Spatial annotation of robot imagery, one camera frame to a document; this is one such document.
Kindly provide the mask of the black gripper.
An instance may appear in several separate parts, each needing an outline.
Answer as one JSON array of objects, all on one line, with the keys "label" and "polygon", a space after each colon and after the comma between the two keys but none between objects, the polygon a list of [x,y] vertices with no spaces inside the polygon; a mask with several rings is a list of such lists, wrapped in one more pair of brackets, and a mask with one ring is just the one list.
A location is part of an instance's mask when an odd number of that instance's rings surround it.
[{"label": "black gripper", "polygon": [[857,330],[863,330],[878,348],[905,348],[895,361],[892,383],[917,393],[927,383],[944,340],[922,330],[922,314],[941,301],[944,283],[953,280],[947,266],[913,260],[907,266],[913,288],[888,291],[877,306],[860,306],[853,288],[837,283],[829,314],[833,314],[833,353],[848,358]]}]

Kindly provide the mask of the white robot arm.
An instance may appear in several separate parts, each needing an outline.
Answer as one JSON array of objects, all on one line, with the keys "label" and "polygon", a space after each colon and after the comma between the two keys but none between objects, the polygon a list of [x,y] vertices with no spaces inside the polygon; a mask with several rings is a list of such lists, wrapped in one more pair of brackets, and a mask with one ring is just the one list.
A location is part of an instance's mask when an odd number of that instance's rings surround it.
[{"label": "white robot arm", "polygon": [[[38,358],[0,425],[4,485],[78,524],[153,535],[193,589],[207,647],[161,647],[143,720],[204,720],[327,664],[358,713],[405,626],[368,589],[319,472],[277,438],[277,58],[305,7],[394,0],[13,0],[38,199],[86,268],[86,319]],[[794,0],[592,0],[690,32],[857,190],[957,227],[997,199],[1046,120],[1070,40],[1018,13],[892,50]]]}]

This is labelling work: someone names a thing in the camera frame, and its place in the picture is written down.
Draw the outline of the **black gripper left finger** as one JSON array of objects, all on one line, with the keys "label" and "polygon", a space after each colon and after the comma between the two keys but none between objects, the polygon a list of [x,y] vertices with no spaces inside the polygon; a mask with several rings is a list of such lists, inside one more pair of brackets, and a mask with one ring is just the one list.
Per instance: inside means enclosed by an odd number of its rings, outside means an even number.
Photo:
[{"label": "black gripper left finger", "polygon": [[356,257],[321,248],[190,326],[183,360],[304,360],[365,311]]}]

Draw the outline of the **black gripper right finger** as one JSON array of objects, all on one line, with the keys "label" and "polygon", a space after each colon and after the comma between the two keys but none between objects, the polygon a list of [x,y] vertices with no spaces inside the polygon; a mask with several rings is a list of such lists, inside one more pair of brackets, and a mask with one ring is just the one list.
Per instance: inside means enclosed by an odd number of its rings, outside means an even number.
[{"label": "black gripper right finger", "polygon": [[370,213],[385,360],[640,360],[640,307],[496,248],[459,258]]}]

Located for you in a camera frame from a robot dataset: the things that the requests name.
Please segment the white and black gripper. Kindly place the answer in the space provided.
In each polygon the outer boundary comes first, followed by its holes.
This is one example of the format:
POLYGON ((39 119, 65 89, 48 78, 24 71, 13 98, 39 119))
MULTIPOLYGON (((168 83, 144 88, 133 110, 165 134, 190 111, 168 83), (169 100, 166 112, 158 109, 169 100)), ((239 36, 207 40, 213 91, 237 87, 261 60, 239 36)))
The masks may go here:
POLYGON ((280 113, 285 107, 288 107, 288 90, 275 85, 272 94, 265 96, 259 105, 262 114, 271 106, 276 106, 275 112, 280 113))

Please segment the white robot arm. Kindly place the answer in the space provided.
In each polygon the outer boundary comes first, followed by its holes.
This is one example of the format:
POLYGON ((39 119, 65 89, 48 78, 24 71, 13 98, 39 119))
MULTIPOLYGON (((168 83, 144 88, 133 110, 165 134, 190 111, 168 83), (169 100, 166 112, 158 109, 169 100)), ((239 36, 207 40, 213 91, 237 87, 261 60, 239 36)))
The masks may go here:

+--

Work request> I'd like every record written out exactly as given.

Answer to this exercise>
Spatial annotation of robot imagery, one camera frame to a document; this is one such document.
Kindly provide the mask of the black gripper.
An instance may appear in several separate parts, each needing an outline.
Answer as one JSON array of objects, all on one line, with the keys "label" and "polygon", a space after each colon and after the comma between the two keys but none between objects, the polygon a list of [x,y] vertices with no spaces inside the polygon; a mask with several rings is a list of such lists, wrapped in one more pair of brackets, and a mask with one ring is just the one list.
A location is part of an instance's mask when an odd number of that instance's rings surround it.
[{"label": "black gripper", "polygon": [[857,330],[863,330],[878,348],[905,348],[895,361],[892,383],[917,393],[927,383],[944,340],[922,330],[922,314],[941,301],[944,283],[953,280],[947,266],[913,260],[907,266],[913,288],[888,291],[877,306],[860,306],[853,288],[837,283],[829,314],[833,314],[833,353],[848,358]]}]

Kindly provide the mask of the white robot arm.
An instance may appear in several separate parts, each needing an outline.
Answer as one JSON array of objects, all on one line, with the keys "label" and "polygon", a space after each colon and after the comma between the two keys but none between objects, the polygon a list of [x,y] vertices with no spaces inside the polygon; a mask with several rings is a list of such lists, wrapped in one more pair of brackets, and a mask with one ring is just the one list.
A location is part of an instance's mask when an odd number of that instance's rings surround it.
[{"label": "white robot arm", "polygon": [[[38,358],[0,425],[4,485],[78,524],[153,535],[193,589],[207,647],[161,647],[143,720],[204,720],[327,664],[358,713],[405,626],[368,589],[319,472],[277,438],[277,58],[305,7],[394,0],[13,0],[38,199],[86,268],[86,319]],[[794,0],[592,0],[690,32],[857,190],[957,227],[997,199],[1046,120],[1070,40],[1018,13],[892,50]]]}]

This is labelling work: someone names a thing in the camera frame, and its place in the picture is written down.
Draw the outline of the **black gripper left finger** as one JSON array of objects, all on one line, with the keys "label" and "polygon", a space after each colon and after the comma between the two keys but none between objects, the polygon a list of [x,y] vertices with no spaces inside the polygon; a mask with several rings is a list of such lists, inside one more pair of brackets, and a mask with one ring is just the one list.
Per instance: inside means enclosed by an odd number of its rings, outside means an even number.
Photo:
[{"label": "black gripper left finger", "polygon": [[356,257],[321,248],[190,326],[183,360],[304,360],[365,311]]}]

Draw the outline of the **black gripper right finger** as one JSON array of objects, all on one line, with the keys "label" and "polygon", a space after each colon and after the comma between the two keys but none between objects, the polygon a list of [x,y] vertices with no spaces inside the polygon; a mask with several rings is a list of such lists, inside one more pair of brackets, and a mask with one ring is just the one list.
Per instance: inside means enclosed by an odd number of its rings, outside means an even number.
[{"label": "black gripper right finger", "polygon": [[370,213],[385,360],[640,360],[640,307],[496,248],[459,258]]}]

Located for you in a camera frame from a robot dataset: the things that the requests name.
Please segment the white and black gripper. Kindly place the answer in the space provided.
In each polygon the outer boundary comes first, followed by its holes.
This is one example of the format:
POLYGON ((39 119, 65 89, 48 78, 24 71, 13 98, 39 119))
MULTIPOLYGON (((168 83, 144 88, 133 110, 165 134, 190 111, 168 83), (169 100, 166 112, 158 109, 169 100)), ((239 36, 207 40, 213 91, 237 87, 261 60, 239 36)))
The masks may go here:
POLYGON ((280 113, 285 107, 288 107, 288 90, 275 85, 272 94, 265 96, 259 105, 262 114, 271 106, 276 106, 275 112, 280 113))

Please segment the white robot arm. Kindly place the answer in the space provided.
In each polygon the outer boundary comes first, followed by its holes.
This is one example of the format:
POLYGON ((39 119, 65 89, 48 78, 24 71, 13 98, 39 119))
MULTIPOLYGON (((168 83, 144 88, 133 110, 165 134, 190 111, 168 83), (169 100, 166 112, 158 109, 169 100)), ((239 36, 207 40, 213 91, 237 87, 261 60, 239 36)))
The masks may go here:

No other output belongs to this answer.